La defensora del Pueblo, Iris Marín Ortiz, radicó el pasado cuatro de marzo una intervención formal ante el Consejo de Estado para defender la legalidad y constitucionalidad del Decreto 1469 de 2025, mediante el cual se fijó el salario mínimo legal mensual para el año 2026. A través de este documento, la entidad busca frenar las pretensiones de una acción de nulidad que cursa en la Sección Segunda del alto tribunal, argumentando que cualquier suspensión o anulación de la norma generaría un escenario de desprotección y vulnerabilidad para los derechos fundamentales de millones de trabajadores y sus familias en todo el país.

En su intervención, la Defensora sostiene que la fijación del salario mínimo no debe ser vista exclusivamente desde un análisis de variables macroeconómicas, sino como una herramienta esencial para garantizar la dignidad humana y el mínimo vital. “Esto implica que, en el conflicto entre la estabilidad monetaria y la suficiencia de ingresos para una vida digna, la Constitución privilegia lo segundo, obligando al Gobierno a motivar sus decretosbajo esta óptica de derechos humanos”, señala Ortiz en el informe.
Enfatizó, además, que el decreto demandado se ajusta a los estándares nacionales e internacionales, cumpliendo con la obligación del Estado de asegurar una remuneración justa que permita cubrir las necesidades básicas de la población.
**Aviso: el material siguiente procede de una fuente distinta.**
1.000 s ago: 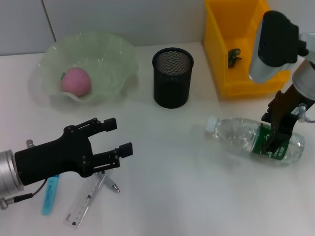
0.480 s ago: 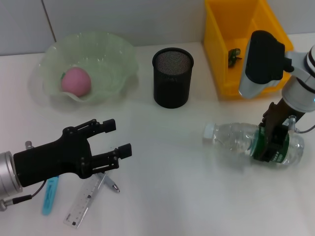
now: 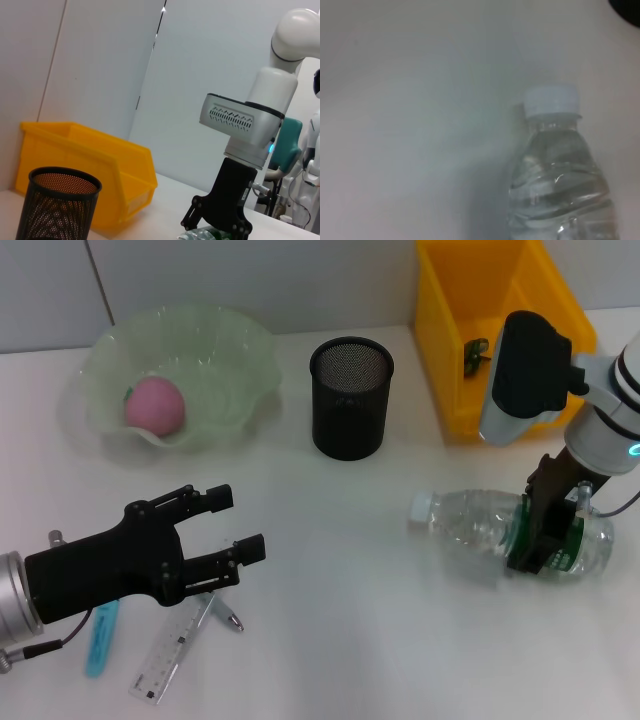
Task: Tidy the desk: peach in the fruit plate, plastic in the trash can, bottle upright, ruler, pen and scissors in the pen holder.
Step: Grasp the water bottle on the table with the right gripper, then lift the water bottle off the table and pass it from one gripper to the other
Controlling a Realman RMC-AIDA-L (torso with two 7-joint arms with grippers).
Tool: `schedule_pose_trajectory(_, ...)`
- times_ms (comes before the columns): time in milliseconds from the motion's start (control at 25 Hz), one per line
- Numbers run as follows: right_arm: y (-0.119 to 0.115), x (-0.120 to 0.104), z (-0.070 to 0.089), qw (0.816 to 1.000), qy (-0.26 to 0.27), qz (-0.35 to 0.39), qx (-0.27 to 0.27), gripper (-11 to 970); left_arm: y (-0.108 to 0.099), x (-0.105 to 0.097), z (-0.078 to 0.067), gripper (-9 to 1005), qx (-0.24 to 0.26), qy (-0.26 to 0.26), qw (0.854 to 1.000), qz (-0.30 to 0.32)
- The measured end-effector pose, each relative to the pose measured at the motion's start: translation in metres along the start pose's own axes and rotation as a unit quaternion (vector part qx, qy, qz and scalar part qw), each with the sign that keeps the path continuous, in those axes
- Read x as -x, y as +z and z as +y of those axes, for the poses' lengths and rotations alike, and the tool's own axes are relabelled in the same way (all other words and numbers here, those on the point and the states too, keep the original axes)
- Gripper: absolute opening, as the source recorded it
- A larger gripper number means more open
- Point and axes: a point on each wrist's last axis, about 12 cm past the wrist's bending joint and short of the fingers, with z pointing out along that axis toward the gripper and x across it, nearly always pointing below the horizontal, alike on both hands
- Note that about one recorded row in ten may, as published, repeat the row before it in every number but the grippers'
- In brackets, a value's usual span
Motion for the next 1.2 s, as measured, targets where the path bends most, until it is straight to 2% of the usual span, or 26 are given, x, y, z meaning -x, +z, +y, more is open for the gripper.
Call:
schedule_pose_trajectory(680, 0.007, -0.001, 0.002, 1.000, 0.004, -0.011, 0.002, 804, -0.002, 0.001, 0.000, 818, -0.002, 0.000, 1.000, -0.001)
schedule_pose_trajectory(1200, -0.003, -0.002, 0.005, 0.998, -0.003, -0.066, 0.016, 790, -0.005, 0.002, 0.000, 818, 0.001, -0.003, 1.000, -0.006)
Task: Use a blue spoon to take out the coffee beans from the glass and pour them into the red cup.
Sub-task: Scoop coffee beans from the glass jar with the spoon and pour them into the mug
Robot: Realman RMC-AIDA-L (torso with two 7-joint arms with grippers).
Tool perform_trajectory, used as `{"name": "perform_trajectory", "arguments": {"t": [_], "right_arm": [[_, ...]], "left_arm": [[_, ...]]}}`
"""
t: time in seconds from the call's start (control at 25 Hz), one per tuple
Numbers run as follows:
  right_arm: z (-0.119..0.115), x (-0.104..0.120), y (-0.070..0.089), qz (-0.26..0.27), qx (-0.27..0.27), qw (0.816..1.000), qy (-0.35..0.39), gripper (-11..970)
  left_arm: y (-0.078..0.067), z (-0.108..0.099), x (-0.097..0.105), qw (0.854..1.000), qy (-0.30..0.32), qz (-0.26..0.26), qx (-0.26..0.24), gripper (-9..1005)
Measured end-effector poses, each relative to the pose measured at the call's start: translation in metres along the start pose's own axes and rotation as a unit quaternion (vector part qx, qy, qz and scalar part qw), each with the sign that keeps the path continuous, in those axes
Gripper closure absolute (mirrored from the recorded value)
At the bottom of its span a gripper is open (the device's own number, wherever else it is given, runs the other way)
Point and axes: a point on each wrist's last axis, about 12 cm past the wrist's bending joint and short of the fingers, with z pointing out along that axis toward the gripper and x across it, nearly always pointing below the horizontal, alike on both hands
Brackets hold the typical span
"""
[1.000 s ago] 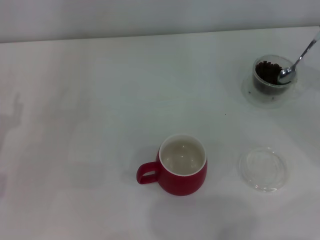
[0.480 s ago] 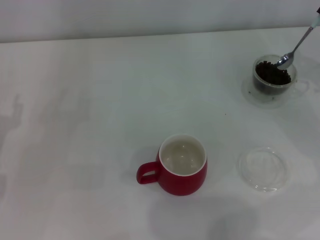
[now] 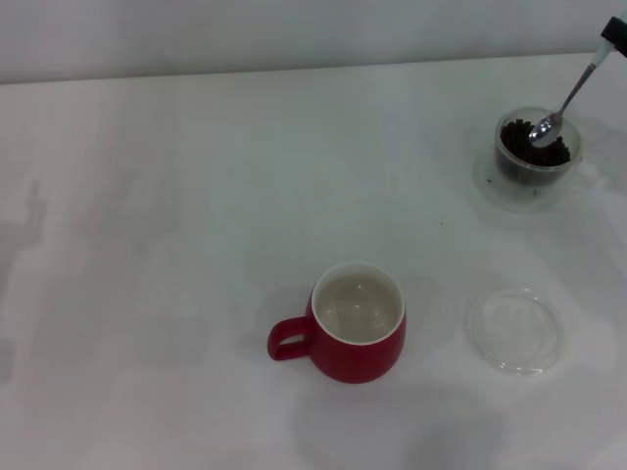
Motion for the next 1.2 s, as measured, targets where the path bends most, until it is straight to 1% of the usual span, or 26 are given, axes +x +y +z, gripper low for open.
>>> {"name": "perform_trajectory", "arguments": {"t": [0.32,0.48,0.6,0.8,1.04,1.2], "right_arm": [[-0.003,0.001,-0.002,-0.032,0.011,0.999,-0.010,814],[-0.003,0.000,-0.005,-0.036,0.020,0.999,-0.010,814],[-0.003,0.004,-0.006,-0.033,0.027,0.999,-0.006,815],[-0.001,0.015,-0.006,-0.009,0.038,0.999,-0.001,815],[-0.003,0.020,-0.009,0.062,0.053,0.996,-0.023,815],[-0.004,0.025,-0.009,0.100,0.059,0.993,-0.025,815]], "left_arm": [[0.001,0.001,0.000,1.000,0.001,0.003,0.000,433],[0.001,0.001,0.000,1.000,0.001,0.003,0.000,433],[0.002,0.000,0.000,1.000,0.002,0.003,-0.001,433],[0.002,0.000,0.000,1.000,0.002,0.003,-0.001,432],[0.001,0.000,0.000,1.000,0.002,0.003,-0.001,431],[0.001,0.000,0.000,1.000,0.002,0.003,-0.001,431]]}}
Para la Defensoría, los argumentos de los demandantes, encabezados por Carlos Francisco Soler Peña, no logran desvirtuar la presunción de legalidad de la norma. “La Defensora del Pueblo encuentra que la motivación del Decreto cuestionado frente al criterio prevalente y con rango constitucional del salario vital, aunada a la ponderación con los otros criterios definidos en el artículo 8 dela Ley 278 1996, muestran que se ajusta a las normas superiores invocadas como violadas”, señala.

La Defensoría advierte que suspender los efectos del incremento salarial provocaría un retroceso en los derechos sociales ya adquiridos, contraviniendo el principio de progresividad establecido en los tratados de derechos humanos ratificados por Colombia. “La fijación del salario mínimo constituye un parámetro que impacta transversalmente las condiciones de vida de amplios sectores de la población, incluidos hogares dependientes de ese ingreso, madres y padres cabeza de hogar, personas a cargo de niños, niñas y adolescentes, o adultos mayores”, advierte.
Con este respaldo jurídico, la Defensora del Pueblo hace un llamado al Consejo de Estado para que prevalezca el interés general y se proteja la base económica de la clase trabajadora colombiana. La decisión final queda ahora en manos del alto tribunal, que deberá ponderar los argumentos técnicos de los accionantes frente a la postura de la Defensoría, la cual insiste en que proteger el salario mínimo de 2026.